With the S&P 500 up 20% in the quarter ended on Tuesday and just 8% below its February record high, investors are parsing an array of factors that could weigh on stocks in the months ahead, including potential delays in reopening parts of the U.S. economy and sky-high stock valuations.

Even after two days of strong gains this week, the S&P 500 is down 4% from early June, underscoring investors’ recent concerns as U.S. coronavirus cases trend higher.

(Graphic: Soaring stocks, )

The S&P 500's strongest quarterly performance since the fourth quarter of 1998 -- during the dot-com boom -- was driven by gains in April and May, followed by an overall flat June after Wall Street gave back gains in the second half of the month. Globally, MSCI's world equity index .MIWD00000PUS has rallied to within 10% of its February record highs.

(Graphic: U.S. stocks and COVID-19 cases, )

After new cases of the coronavirus trended lower in May, they climbed again in June, denting investors’ enthusiasm that the U.S. economy would recover relatively quickly from the crisis. Investor enthusiasm had been driven in part by recent economic data that were better than expected.

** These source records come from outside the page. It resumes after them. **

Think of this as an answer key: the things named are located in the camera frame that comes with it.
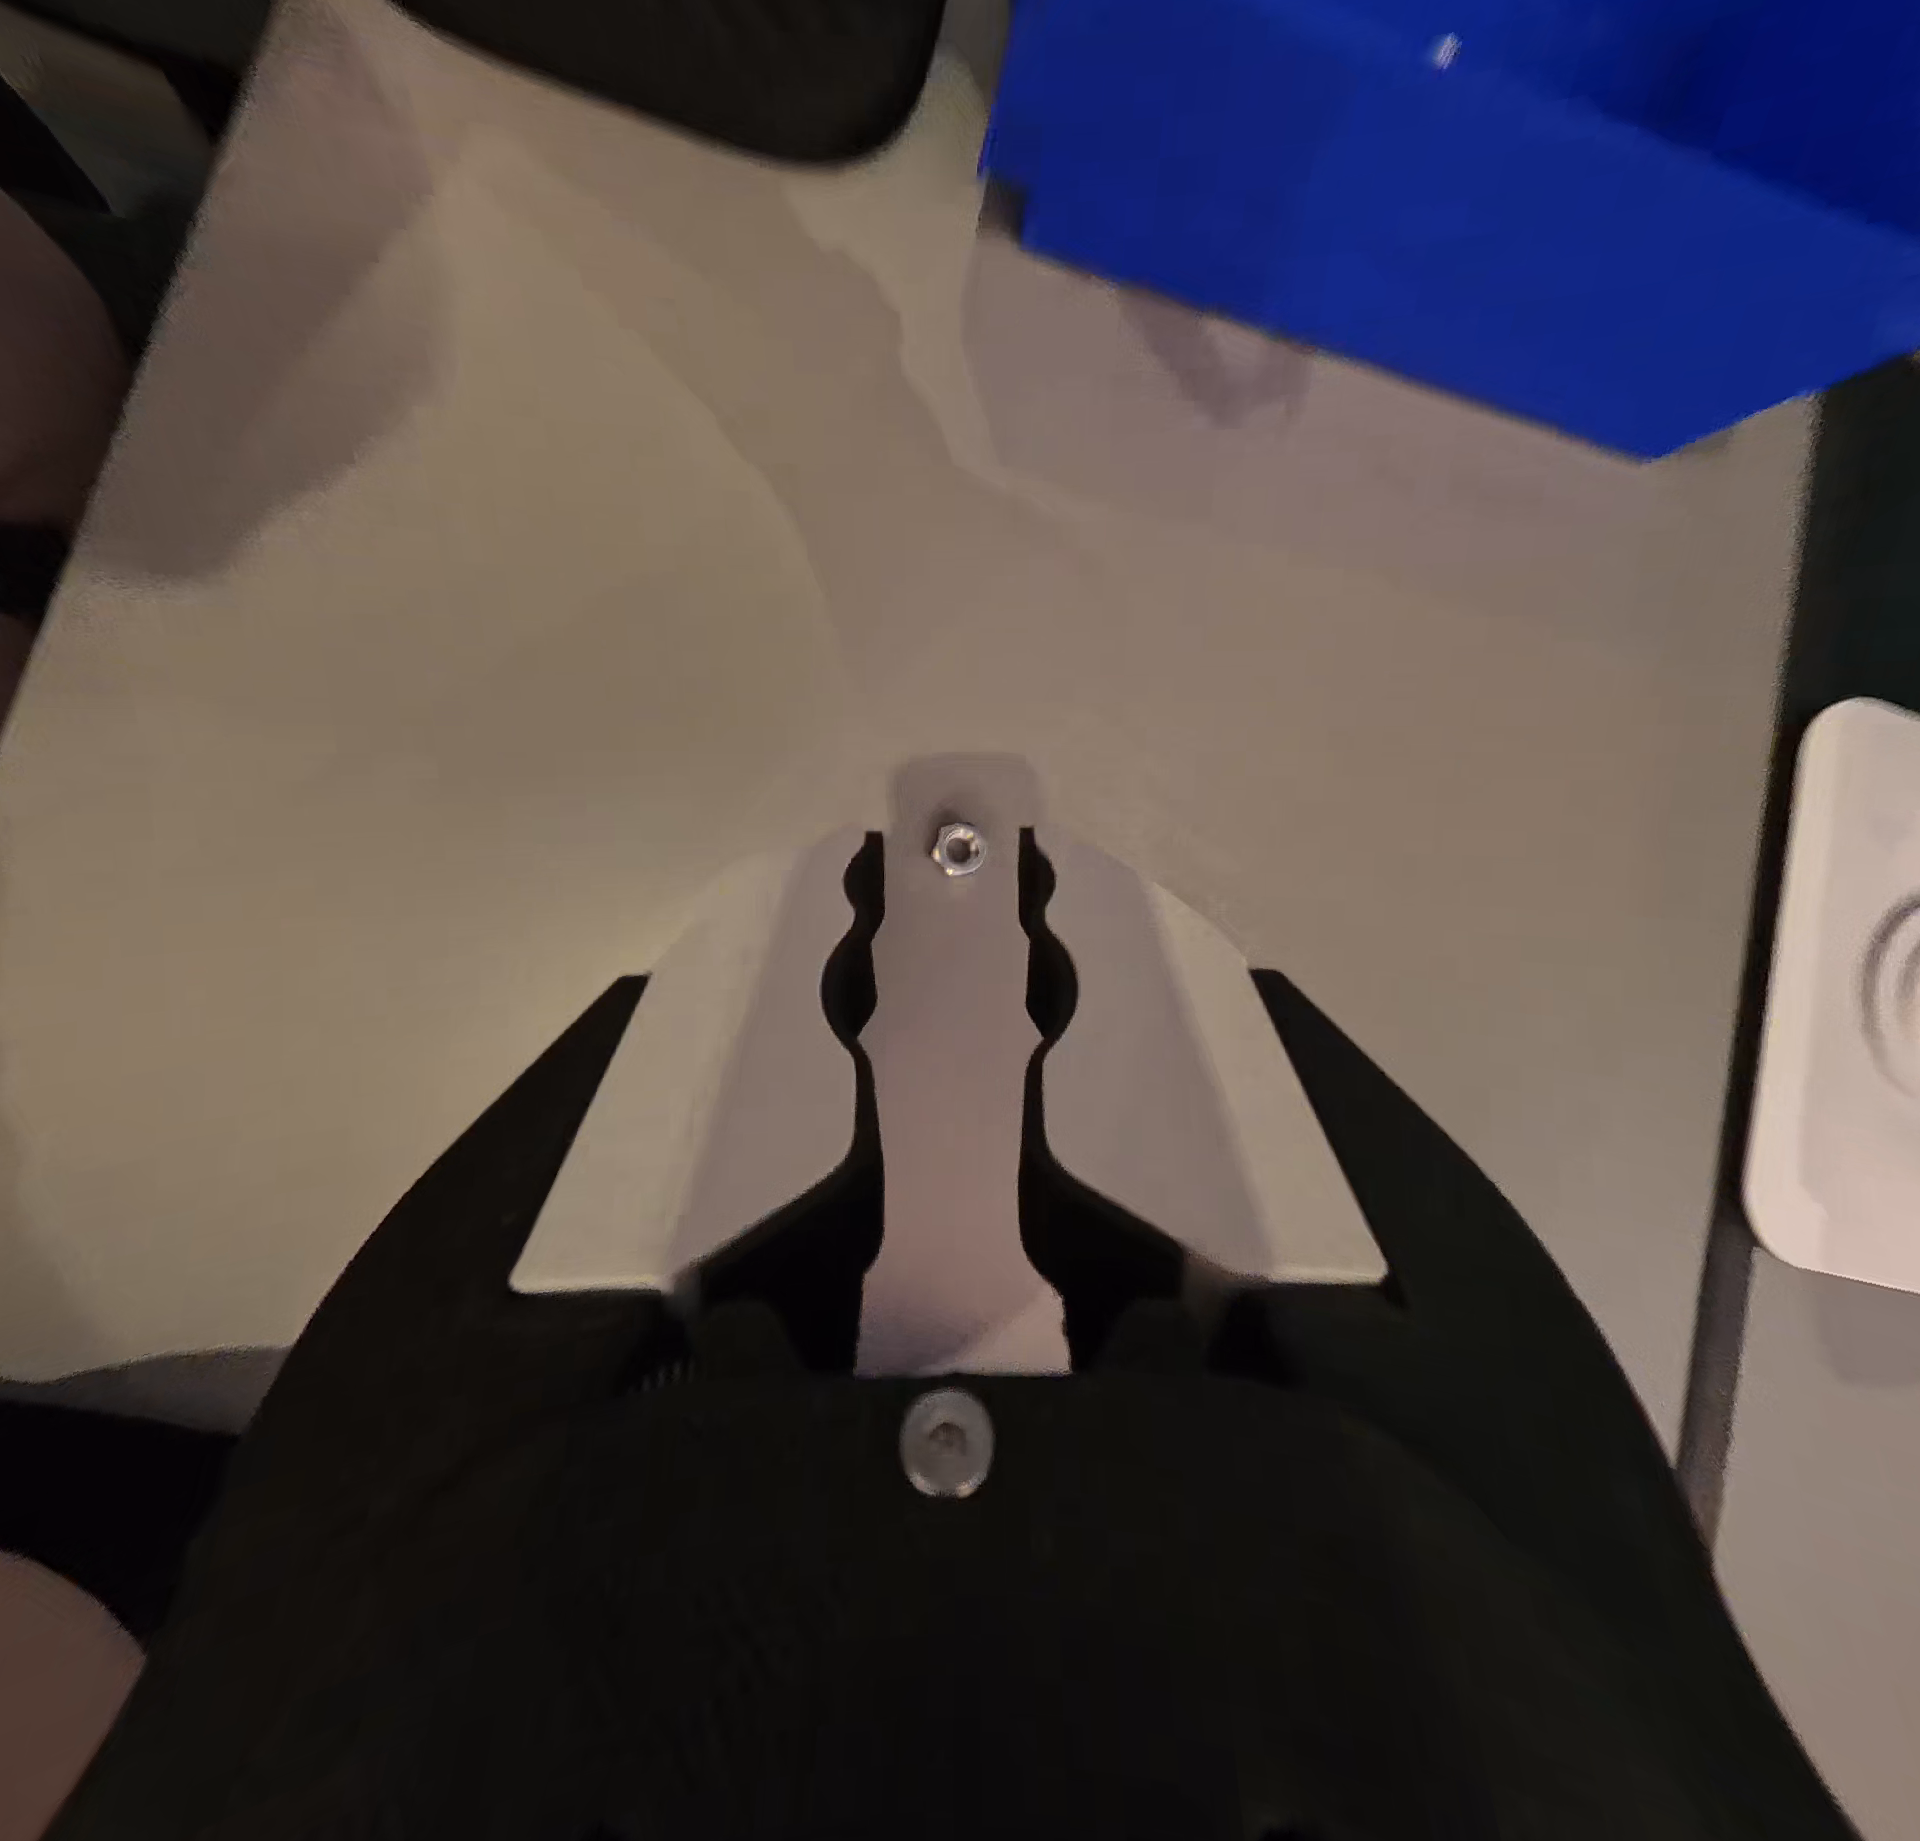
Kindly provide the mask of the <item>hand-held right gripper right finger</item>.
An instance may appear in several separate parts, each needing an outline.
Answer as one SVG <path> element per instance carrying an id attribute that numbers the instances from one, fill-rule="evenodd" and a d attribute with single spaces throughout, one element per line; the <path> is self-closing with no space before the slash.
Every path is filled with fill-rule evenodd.
<path id="1" fill-rule="evenodd" d="M 1120 858 L 1018 832 L 1018 1249 L 1088 1369 L 1138 1303 L 1209 1336 L 1270 1284 L 1384 1284 L 1384 1255 L 1240 946 Z"/>

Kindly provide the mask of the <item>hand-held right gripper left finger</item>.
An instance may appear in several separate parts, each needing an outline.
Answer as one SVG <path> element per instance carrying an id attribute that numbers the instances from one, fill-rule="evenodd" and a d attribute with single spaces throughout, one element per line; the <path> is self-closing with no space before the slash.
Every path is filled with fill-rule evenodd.
<path id="1" fill-rule="evenodd" d="M 808 1369 L 848 1376 L 884 1156 L 858 1029 L 881 832 L 722 869 L 645 972 L 513 1258 L 518 1295 L 764 1303 Z"/>

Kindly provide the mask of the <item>blue plastic bin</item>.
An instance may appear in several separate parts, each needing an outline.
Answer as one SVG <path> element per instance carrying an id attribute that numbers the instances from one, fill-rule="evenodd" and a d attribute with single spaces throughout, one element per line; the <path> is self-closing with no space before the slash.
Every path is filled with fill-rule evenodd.
<path id="1" fill-rule="evenodd" d="M 1913 3 L 1009 0 L 983 173 L 1054 260 L 1665 458 L 1913 351 Z"/>

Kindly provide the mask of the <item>white board stand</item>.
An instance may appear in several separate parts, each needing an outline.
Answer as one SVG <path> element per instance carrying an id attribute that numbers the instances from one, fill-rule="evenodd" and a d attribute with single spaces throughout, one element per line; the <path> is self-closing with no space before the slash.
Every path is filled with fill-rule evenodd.
<path id="1" fill-rule="evenodd" d="M 1920 1292 L 1920 718 L 1825 702 L 1791 756 L 1744 1137 L 1766 1255 Z"/>

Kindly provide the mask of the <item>person's bare leg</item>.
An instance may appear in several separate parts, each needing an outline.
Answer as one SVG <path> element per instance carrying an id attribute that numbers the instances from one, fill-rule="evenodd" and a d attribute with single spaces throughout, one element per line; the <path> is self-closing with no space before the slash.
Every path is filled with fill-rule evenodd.
<path id="1" fill-rule="evenodd" d="M 140 1646 L 77 1585 L 0 1558 L 0 1834 L 39 1841 L 140 1670 Z"/>

(Graphic: COVID-19's growing potential economic impact, )

A spike in virus infections in Southern and Western states last week spooked investors. Florida, Texas, California and Arizona, which were the top four states with the most new cases, account for nearly a third of U.S. economic output. California’s government on Sunday ordered bars in several counties to close due to the coronavirus rebound, while San Francisco put plans to reopen businesses on hold.

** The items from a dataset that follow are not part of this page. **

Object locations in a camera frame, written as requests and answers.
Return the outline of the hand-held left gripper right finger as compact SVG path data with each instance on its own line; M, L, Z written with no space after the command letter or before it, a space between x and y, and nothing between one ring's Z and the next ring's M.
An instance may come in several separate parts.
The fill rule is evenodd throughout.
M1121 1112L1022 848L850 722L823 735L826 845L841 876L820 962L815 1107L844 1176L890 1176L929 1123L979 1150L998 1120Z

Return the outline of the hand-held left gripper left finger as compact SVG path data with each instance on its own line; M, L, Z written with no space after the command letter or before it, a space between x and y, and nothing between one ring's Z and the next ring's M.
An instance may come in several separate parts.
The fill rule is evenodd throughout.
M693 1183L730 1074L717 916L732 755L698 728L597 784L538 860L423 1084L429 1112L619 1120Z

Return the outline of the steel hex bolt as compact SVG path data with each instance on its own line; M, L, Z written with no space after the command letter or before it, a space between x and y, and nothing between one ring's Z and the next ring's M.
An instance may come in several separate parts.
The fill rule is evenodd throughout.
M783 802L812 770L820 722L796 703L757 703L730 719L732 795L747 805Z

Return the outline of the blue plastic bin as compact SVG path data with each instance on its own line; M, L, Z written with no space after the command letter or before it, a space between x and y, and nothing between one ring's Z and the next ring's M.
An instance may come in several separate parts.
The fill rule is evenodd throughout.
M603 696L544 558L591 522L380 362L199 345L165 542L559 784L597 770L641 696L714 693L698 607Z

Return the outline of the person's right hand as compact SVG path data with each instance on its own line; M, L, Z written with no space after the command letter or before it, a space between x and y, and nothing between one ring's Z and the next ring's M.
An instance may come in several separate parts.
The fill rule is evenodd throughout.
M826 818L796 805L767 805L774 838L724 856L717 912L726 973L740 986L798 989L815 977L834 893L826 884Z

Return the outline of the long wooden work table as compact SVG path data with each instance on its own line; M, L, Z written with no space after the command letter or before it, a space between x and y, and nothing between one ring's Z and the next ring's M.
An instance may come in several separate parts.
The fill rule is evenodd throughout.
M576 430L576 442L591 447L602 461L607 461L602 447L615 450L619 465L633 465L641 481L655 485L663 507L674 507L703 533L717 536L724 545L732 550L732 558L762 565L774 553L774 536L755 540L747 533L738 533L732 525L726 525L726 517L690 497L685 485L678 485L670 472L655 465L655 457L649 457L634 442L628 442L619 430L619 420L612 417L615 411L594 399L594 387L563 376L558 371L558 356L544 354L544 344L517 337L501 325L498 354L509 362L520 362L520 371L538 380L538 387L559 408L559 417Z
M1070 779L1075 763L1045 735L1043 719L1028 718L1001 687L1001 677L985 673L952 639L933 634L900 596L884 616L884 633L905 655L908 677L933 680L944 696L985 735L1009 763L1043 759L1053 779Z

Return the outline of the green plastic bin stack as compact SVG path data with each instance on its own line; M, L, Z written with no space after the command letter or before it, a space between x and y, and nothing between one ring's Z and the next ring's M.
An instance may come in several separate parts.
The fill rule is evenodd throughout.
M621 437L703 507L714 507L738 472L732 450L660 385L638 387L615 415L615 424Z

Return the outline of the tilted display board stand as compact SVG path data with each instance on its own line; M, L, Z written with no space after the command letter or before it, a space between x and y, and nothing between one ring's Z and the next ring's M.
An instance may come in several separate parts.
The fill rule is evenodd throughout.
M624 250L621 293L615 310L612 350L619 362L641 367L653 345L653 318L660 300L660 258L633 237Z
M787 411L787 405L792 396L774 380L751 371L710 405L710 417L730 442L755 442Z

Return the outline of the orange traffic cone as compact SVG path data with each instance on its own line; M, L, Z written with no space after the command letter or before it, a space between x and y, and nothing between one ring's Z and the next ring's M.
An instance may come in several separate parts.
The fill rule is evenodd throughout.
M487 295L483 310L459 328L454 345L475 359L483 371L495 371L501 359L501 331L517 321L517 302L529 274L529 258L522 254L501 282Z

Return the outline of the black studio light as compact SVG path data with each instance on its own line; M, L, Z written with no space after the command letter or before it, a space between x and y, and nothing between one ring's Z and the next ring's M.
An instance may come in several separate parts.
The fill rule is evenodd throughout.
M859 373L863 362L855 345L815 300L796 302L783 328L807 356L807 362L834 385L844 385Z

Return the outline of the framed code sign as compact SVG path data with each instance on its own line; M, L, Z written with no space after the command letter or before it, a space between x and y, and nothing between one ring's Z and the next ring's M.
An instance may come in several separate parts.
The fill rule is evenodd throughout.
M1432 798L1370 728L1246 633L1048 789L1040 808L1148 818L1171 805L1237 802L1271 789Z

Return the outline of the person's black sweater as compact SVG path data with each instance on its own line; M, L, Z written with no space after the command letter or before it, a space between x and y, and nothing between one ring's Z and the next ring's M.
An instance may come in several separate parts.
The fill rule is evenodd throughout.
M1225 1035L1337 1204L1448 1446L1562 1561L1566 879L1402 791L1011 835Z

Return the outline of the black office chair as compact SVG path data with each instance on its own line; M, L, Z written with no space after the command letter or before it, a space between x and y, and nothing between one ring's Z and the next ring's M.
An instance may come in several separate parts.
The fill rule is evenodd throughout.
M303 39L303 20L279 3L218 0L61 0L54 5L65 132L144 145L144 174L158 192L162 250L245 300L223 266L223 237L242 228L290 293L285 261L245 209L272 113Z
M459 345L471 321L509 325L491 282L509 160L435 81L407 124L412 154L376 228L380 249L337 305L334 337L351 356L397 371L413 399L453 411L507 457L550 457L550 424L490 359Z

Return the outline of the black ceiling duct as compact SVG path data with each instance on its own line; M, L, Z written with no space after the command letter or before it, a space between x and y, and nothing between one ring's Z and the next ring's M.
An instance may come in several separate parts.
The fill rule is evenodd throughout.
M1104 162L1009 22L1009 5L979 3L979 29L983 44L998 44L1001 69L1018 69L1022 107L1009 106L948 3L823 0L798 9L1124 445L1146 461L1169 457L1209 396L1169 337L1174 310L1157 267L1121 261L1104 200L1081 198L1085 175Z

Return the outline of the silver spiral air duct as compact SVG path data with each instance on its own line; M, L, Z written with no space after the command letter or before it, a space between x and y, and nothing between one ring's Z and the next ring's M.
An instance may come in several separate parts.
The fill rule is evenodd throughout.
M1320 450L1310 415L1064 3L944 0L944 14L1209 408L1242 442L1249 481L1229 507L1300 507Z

Much of Wall Street’s gains in recent months has been driven by the trillions of dollars in stimulus from Congress and the Federal Reserve and by investors’ confidence that the Fed is prepared to take additional measures to support the economy and financial markets.

Still, the rally has exacerbated some investor concerns, including the high stock valuations. The S&P 500’s forward price/earnings ratio, a closely followed valuation metric, now stands at 22, its highest level since the dot-com boom.

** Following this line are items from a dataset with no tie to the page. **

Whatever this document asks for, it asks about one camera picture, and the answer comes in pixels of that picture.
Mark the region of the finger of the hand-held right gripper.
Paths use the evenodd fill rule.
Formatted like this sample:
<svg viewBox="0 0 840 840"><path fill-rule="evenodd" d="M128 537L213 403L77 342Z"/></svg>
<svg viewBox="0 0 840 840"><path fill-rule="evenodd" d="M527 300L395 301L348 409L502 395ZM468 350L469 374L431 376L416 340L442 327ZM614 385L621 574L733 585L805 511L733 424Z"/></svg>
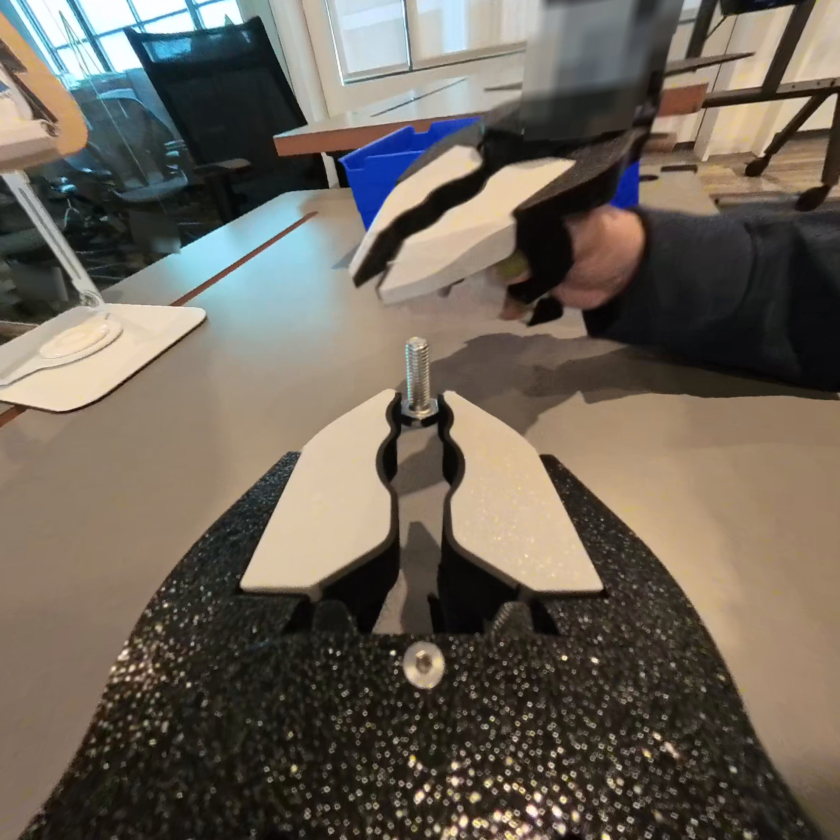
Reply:
<svg viewBox="0 0 840 840"><path fill-rule="evenodd" d="M572 159L510 164L465 203L403 240L377 288L386 306L430 295L509 257L514 211L572 168Z"/></svg>
<svg viewBox="0 0 840 840"><path fill-rule="evenodd" d="M386 271L408 238L474 196L485 161L475 145L438 144L409 167L374 216L350 262L361 287Z"/></svg>

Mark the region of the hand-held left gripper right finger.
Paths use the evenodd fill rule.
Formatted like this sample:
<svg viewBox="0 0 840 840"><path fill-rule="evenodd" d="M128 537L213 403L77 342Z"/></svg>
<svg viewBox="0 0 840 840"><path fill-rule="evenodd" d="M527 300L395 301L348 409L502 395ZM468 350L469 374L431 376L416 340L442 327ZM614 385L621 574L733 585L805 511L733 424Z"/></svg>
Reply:
<svg viewBox="0 0 840 840"><path fill-rule="evenodd" d="M444 439L455 451L448 497L454 549L529 595L598 595L603 583L548 470L514 428L453 391Z"/></svg>

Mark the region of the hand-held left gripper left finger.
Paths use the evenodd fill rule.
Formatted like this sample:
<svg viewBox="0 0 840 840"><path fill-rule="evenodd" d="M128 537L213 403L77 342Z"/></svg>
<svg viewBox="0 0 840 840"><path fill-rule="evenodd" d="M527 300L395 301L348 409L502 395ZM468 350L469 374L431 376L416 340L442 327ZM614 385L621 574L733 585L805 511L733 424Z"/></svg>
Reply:
<svg viewBox="0 0 840 840"><path fill-rule="evenodd" d="M303 447L240 581L249 594L320 599L398 533L385 451L399 392L385 389Z"/></svg>

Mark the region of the blue plastic bin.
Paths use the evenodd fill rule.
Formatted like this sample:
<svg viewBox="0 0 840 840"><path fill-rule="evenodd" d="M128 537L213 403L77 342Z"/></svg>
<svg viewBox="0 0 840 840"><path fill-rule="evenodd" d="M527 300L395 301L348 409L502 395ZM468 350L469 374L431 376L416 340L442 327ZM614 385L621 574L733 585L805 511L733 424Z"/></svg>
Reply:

(Graphic: S&P 500 forward PE hits dot-com high, )

Driving much of Wall Street's strong second quarter were shares of companies benefiting from the millions of people staying home. Amazon AMZN.O and other retailers with a strong online presence outperformed. Major technology companies with strong balance sheets and the resources to weather a deep economic downturn have also been favored by investors.

(Graphic: Amazon and tech drove Wall St's gains in Q2, )

With yields on Treasuries tumbling in recent months due to uncertainty about the pandemic, dividends stood out as an additional reason to buy stocks. At nearly 2%, the dividend yield on the S&P 500 remains attractive compared to the 10-year Treasury, at 0.63%.

(Graphic: S&P 500 dividends vs Treasuries, )

However, the outlook for dividends has worsened. After S&P 500 dividends hit a record high $127 billion in the first quarter, according to S&P Dow Jones Indices, several companies have suspended or cut their dividends. Last week, the Fed capped bank dividends and barred banks’ share repurchases until at least the fourth quarter due to uncertainty caused by the coronavirus.

“We have turned neutral on equities on a strategic horizon given the challenging backdrop for earnings and dividend payouts,” BlackRock Investment Institute said in its 2020 Midyear Investment Outlook.